As I have discussed before, I strongly believe that to understand systems, you must understand their pathologies — systems are most instructive when they fail. Unfortunately, we in computing systems do not have a strong history of studying pathology: despite the fact that failure in our domain can be every bit as expensive (if not more so) than in traditional engineering domains, our failures do not (usually) involve loss of life or physical property and there is thus little public demand for us to study them — and a tremendous industrial bias for us to forget them as much and as quickly as possible. The result is that our many failures go largely unstudied — and the rich veins of wisdom that these failures generate live on only in oral tradition passed down by the perps (occasionally) and the victims (more often).
A counterexample to this — and one of my favorite systems papers of all time — is Robert Colwell‘s brilliant Performance Effects of Architectural Complexity in the Intel 432. This paper, which dissects the abysmal performance of Intel’s infamous 432, practically drips with wisdom, and is just as relevant today as it was when the paper was originally published nearly twenty years ago.
For those who have never heard of the Intel 432, it was a microprocessor conceived of in the mid-1970s to be the dawn of a new era in computing, incorporating many of the latest notions of the day. But despite its lofty ambitions, the 432 was an unmitigated disaster both from an engineering perspective (the performance was absolutely atrocious) and from a commercial perspective (it did not sell — a fact presumably not unrelated to its terrible performance). To add insult to injury, the 432 became a sort of punching bag for researchers, becoming, as Colwell described, “the favorite target for whatever point a researcher wanted to make.”
But as Colwell et al. reveal, the truth behind the 432 is a little more complicated than trendy ideas gone awry; the microprocessor suffered from not only untested ideas, but also terrible execution. For example, one of the core ideas of the 432 is that it was a capability-based system, implemented with a rich hardware-based object model. This model had many ramifications for the hardware, but it also introduced a dangerous dependency on software: the hardware was implicitly dependent on system software (namely, the compiler) for efficient management of protected object contexts (“environments” in 432 parlance). As it happened, the needed compiler work was not done, and the Ada compiler as delivered was pessimal: every function was implemented in its own environment, meaning that every function was in its own context, and that every function call was therefore a context switch!. As Colwell explains, this software failing was the greatest single inhibitor to performance, costing some 25-35 percent on the benchmarks that he examined.
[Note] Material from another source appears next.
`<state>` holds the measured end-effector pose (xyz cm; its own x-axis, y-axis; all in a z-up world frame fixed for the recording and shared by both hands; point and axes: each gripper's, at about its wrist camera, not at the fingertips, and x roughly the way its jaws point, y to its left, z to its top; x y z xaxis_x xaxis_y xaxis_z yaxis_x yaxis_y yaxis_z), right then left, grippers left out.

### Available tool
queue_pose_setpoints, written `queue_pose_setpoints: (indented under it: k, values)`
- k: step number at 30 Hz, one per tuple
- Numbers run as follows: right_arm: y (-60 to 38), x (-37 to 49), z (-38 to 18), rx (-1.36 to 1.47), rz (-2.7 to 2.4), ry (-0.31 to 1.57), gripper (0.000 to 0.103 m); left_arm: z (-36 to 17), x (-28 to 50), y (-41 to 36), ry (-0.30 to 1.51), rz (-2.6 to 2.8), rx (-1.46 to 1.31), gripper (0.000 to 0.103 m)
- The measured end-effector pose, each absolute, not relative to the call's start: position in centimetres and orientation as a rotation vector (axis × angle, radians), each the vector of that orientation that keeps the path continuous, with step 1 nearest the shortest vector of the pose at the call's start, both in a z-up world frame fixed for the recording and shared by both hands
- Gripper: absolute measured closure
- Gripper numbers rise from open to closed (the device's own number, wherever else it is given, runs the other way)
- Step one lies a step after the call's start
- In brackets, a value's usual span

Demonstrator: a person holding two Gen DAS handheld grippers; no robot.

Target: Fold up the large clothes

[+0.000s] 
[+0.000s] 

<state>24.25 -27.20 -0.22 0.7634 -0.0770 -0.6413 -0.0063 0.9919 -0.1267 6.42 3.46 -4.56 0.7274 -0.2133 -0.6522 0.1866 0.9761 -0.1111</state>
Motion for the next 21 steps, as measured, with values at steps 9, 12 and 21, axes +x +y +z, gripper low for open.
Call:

If the story ended there, the tale of the 432 would be plenty instructive — but the story takes another series of interesting twists: because the object model consumed a bunch of chip real estate (and presumably a proportional amount of brain power and department budget), other (more traditional) microprocessor features were either pruned or eliminated. The mortally wounded features included a data cache (!), an instruction cache (!!) and registers (!!!). Yes, you read correctly: this machine had no data cache, no instruction cache and no registers — it was exclusively memory-memory. And if that weren’t enough to assure awful performance: despite having 200 instructions (and about a zillion addressing modes), the 432 had no notion of immediate values other than 0 or 1. Stunningly, Intel designers believed that 0 and 1 “would cover nearly all the need for constants”, a conclusion that Colwell (generously) describes as “almost certainly in error.” The upshot of these decisions is that you have more code (because you have no immediates) accessing more memory (because you have no registers) that is dog-slow (because you have no data cache) that itself is not cached (because you have no instruction cache). Yee haw!
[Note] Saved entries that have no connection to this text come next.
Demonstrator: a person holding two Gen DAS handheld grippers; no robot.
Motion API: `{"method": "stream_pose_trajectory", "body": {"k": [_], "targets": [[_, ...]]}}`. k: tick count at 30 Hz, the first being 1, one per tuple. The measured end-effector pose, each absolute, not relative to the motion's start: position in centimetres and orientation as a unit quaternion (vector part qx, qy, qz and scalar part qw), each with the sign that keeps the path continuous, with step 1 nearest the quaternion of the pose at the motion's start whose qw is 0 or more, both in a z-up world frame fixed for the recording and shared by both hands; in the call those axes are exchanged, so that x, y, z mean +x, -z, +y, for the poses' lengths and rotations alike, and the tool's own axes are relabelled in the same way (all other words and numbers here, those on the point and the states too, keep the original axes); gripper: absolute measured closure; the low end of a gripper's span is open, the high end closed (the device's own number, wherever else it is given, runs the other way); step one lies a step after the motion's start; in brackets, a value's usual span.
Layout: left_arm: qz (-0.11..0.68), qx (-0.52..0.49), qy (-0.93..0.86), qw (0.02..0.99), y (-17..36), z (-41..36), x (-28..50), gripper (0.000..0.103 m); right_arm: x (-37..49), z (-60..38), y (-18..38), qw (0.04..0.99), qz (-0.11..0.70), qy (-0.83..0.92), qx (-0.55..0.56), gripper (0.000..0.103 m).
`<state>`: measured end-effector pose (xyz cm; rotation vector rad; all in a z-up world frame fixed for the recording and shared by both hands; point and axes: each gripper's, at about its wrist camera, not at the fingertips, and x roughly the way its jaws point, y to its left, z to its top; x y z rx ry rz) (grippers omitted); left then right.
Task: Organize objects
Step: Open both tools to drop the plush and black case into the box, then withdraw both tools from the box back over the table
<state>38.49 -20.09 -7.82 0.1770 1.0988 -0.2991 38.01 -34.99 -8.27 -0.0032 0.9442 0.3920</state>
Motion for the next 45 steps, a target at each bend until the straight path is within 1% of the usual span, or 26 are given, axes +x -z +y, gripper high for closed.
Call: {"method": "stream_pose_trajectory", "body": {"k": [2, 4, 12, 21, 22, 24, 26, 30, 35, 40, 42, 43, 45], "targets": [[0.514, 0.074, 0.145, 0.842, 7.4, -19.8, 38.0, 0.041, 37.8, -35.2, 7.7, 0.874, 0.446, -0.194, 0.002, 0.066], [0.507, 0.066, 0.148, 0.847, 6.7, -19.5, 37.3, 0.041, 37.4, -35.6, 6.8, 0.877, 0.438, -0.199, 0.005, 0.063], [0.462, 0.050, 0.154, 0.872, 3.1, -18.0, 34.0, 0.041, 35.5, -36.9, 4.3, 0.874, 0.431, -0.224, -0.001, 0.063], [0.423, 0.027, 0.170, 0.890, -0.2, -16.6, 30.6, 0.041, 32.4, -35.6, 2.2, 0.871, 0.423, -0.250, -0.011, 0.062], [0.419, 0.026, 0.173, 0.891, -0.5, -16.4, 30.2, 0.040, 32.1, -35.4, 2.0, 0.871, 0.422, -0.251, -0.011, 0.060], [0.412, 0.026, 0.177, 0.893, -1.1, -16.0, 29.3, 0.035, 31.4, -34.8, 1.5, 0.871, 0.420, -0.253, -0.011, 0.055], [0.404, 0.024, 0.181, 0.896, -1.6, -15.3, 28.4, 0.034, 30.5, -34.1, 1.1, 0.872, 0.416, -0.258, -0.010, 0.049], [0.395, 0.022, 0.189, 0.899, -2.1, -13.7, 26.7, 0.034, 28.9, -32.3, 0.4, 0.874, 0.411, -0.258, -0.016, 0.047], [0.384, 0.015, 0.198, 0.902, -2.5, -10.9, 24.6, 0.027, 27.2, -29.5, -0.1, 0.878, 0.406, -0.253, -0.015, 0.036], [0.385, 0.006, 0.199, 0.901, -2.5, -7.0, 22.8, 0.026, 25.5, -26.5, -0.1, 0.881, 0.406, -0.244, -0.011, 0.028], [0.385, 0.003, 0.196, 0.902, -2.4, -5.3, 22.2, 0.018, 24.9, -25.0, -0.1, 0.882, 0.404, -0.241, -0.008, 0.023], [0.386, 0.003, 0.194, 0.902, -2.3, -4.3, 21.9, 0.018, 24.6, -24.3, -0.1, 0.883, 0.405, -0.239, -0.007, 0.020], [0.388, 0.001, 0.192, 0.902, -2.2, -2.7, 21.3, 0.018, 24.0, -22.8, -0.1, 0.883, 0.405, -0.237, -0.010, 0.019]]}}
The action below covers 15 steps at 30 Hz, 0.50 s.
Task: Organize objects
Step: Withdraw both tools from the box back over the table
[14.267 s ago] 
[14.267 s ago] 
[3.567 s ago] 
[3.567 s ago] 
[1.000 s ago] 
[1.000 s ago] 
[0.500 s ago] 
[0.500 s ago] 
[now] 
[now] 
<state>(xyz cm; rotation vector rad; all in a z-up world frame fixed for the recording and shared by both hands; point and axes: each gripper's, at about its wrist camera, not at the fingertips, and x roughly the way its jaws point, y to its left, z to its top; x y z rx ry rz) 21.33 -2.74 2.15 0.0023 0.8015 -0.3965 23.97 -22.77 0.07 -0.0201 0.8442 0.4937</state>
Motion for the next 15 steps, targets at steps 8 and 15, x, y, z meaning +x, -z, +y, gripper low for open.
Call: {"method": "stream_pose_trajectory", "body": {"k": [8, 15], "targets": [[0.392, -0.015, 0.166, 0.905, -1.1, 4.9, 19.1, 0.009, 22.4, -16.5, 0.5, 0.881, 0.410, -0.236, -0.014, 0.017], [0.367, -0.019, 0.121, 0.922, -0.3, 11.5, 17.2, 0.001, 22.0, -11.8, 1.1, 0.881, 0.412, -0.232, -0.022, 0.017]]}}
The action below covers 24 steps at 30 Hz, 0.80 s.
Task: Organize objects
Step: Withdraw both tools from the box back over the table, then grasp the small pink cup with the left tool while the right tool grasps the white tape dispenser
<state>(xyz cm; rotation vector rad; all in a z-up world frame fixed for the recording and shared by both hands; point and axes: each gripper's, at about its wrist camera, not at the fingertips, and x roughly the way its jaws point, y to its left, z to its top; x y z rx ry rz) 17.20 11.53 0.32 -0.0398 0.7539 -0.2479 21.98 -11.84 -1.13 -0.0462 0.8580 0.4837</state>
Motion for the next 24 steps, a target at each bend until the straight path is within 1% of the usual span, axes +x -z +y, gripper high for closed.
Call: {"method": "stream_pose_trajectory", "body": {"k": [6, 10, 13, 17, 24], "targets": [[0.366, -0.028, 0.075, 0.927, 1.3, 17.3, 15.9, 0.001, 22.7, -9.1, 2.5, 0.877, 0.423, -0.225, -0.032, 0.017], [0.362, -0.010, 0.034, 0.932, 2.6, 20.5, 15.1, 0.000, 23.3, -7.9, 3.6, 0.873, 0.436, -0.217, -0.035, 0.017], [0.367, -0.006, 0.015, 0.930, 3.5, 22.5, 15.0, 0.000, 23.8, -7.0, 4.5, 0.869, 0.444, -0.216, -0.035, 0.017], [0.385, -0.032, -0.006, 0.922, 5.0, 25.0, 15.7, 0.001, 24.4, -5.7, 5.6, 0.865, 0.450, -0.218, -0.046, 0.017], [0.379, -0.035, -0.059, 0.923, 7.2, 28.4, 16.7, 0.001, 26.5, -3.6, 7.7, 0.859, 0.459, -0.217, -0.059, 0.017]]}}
Colwell’s work builds to crescendo as it methodically takes apart each of these architectural issues — and then attempts to model what the microprocessor would look like were it properly implemented. The conclusion he comes to is the object model — long thought to be the 432’s singular flaw — was only one part of a more complicated picture, and that its performance was “dominated, in large part, by artifacts and not by concepts.” If there’s one imperfection with Colwell’s work, it’s that he doesn’t realize how convincingly he’s made the case that these artifacts were induced by a rigid and foolish adherence to the concepts.
So what is the relevance of Colwell’s paper now, 20 years later? One of the principal problems that Colwell describes is the disconnect between innovation at the hardware and software levels. This disconnect continues to be a theme, and can be seen in current controversies in networking (TOE or no?), in virtualization (just how much microprocessor support do we want/need — and at what price?), and (most clearly, in my opinion) in hardware transactional memory. Indeed, like an apparition from beyond the grave, the Intel 432 story should serve as a chilling warning to those working on transactional memory today: like the 432 object model, hardware transactional memory requires both novel microprocessor architecture and significant new system software. And like the 432 object model, hardware transactional memory has been touted more for its putative programmer productivity than for its potential performance gains. This is not to say that hardware transactional memory is not an appropriate direction for a microprocessor, just that its advocates should not so stubbornly adhere to their novelty that they lose sight of the larger system. To me, that is the lesson of the Intel 432 — and thanks to Colwell’s work, that lesson is available to all who wish to learn it.